> [Directions]
Which lines run from the one containing "Would you mind pointing out the white drawer cabinet" through the end of the entries? Restate them word for word, and only those.

START Information provided

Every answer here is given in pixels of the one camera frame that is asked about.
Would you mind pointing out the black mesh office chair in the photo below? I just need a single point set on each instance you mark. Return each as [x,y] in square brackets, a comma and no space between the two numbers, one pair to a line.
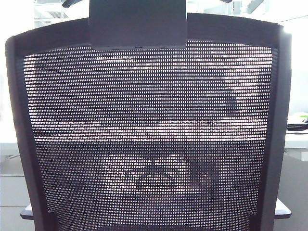
[154,108]

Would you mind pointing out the black zip pouch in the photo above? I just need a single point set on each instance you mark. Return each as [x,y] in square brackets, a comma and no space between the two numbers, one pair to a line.
[298,127]

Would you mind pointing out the green object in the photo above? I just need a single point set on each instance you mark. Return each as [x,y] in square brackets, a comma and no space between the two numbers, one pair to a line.
[303,115]

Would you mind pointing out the white drawer cabinet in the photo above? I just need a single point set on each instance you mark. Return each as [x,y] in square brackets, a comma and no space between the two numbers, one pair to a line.
[297,183]

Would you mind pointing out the white drawer pedestal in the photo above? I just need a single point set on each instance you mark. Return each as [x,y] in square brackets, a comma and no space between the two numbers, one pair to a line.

END Information provided

> [Solution to this exercise]
Would you mind pointing out the white drawer cabinet in the photo above? I just need a single point set on each instance you mark. Return each as [x,y] in square brackets, a comma and no space between the two numbers, one pair to a line.
[297,183]

Would you mind pointing out the white drawer pedestal in the photo above? I just need a single point set on each instance you mark. Return each as [x,y] in square brackets, a comma and no space between the two numbers, one pair to a line.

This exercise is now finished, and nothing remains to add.